Twitter Sued for Alleged Refusal to Remove Child Sexual Exploitation


A story broke on Thursday with the New York Post reporting on a lawsuit filed against Twitter, targeting the company’s unwillingness to remove child pornography from their platform. The lawsuit claims that a response to the request for the removal of content by a victim of child sexual exploitation online read that no violation of their policies had been found. This would not be out of line with Twitter’s long-standing problematic history on the issue of exploitative content.

The lawsuit has been filed by the National Center on Sexual Exploitation and alleges that Twitter has allowed child-exploitative material to circulate on the platform, possibly due to negligence. It also claims that Twitter has profited from this material being shared and viewed through the increased reach of the advertisement hosted on the platform.

“This lawsuit seeks to shine a light on how Twitter has enabled and profited from [child sexual abuse material] on its platform, choosing profits over people, money over the safety of children, and wealth at the expense of human freedom and human dignity.”

“Twitter is not a passive, inactive, intermediary in the distribution of this harmful material; rather, Twitter has adopted an active role in the dissemination and knowing promotion and distribution of this harmful material. Twitter’s own policies, practices, business model, and technology architecture encourage and profit from the distribution of sexual exploitation material.”

The recent New York Post article recounts the story included in the lawsuit of a now-17-year-old, who was harassed and threatened into recording and sharing explicit material showing himself and another then-13-year-old. While the exchanges with sex traffickers posing as an underage girl started and took place on Snapchat, they started spreading on Twitter in 2019. Despite being reported multiple times during that year, Twitter did not act to remove the child-pornographic videos. Twitter eventually took action against the exploitative content, but only after the involvement of US federal law enforcement.

Before being removed in response to pressure applied on Twitter by the US Department of Homeland Security, the material featuring sexual imagery of the victims of abuse represented by the lawsuit amassed a staggering number of views and retweets.

Twitter’s ‘Child sexual exploitation policy’ overview, last updated in October 2020, claims that Twitter has ‘a zero-tolerance child sexual exploitation policy’ in place, stipulating that such content constitutes ‘one of the most serious violations of the Twitter Rules.’

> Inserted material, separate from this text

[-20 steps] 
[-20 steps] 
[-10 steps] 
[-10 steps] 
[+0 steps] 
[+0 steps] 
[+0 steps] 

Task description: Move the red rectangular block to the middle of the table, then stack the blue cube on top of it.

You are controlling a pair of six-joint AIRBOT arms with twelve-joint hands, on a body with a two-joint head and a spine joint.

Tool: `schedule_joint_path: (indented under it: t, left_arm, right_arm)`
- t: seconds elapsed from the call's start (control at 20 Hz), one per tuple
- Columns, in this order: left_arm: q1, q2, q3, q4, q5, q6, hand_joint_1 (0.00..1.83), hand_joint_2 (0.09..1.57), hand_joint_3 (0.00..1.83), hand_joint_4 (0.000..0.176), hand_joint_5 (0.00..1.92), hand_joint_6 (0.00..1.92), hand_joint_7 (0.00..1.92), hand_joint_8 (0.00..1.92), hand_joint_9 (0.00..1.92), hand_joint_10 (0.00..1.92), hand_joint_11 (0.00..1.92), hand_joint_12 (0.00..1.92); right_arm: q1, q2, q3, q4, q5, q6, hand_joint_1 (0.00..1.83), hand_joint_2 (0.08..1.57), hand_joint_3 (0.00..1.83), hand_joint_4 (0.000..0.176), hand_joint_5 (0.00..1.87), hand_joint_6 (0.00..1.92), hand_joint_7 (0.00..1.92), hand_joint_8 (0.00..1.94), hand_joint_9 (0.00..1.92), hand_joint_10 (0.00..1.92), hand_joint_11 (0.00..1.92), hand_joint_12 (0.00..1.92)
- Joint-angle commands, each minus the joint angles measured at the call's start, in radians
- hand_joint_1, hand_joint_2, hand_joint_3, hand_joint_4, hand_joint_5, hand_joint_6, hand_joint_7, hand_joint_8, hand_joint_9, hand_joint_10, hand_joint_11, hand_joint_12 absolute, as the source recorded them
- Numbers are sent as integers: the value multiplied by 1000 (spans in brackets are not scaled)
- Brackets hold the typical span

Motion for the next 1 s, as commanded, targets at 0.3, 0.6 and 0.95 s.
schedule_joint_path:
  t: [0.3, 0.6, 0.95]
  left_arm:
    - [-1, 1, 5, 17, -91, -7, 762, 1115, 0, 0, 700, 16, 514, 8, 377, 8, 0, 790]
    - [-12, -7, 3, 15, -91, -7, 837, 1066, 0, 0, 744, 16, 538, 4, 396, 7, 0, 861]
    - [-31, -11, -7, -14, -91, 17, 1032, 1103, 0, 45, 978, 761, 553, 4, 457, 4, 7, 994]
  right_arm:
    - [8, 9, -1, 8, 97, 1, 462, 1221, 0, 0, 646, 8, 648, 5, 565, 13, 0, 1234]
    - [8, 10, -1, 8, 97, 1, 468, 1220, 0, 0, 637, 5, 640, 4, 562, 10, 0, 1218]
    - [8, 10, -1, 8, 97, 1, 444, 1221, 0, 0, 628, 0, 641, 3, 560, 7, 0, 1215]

If the lawsuit proves successful, it will show that, in contrast with these claims, Twitter actually benefits and profits from the proliferation of child exploitative material on the platform, and therefore might be less cooperative in its removal when called upon to do so.

The recent stories and allegations follow a trend in Twitter’s history. In 2012 reporting on this issue pointed out the company’s inability or unwillingness to combat exploitative content. The Guardian documented how Twitter was swift to take action on a potential doxxing of a public figure but did not react to numerous legitimate reports of child pornography. Only when the hacker group Anonymous got involved and initiated a mass-flagging campaign was the account taken down. It is not clear whether this was done manually or whether a certain number of reports was at the time enough for any account to be taken down automatically.

In response to this scandal, the Mirror quoted child protection expert Mark Williams-Thomas as saying that “the use of Twitter by paedophiles was ‘out of control’.” The newspaper’s description of the platform was:

“Twitter is a paedophiles’ playground,”

Several years later, a probe into Twitter’s practices in 2016 by independent journalists and groups showed that Twitter does little to stop the spread of child pornographic material on their platform. The report also showed how ISIS, the then-spreading terrorist organization, was using Twitter to share explicit images of killings and torture as well as to organize.

Twitter’s alleged refusals to remove child pornography from the site coincides with large-scale censorship efforts. Campaigns are ongoing to remove material and accounts from the platform for political reasons, an alleged link between speech on Twitter and real-world violence being cited. 

Famously, Twitter has recently removed the account of US ex-President Donald Trump along with many of his supporters. The issues raised with Twitter’s handling of the child exploitation issue also comes amidst the company’s moves to remove all content and accounts tied to the QAnon movement, whose central aim supposedly is to expose and fight child sexual exploitation which they claim proliferates in society’s elite circles.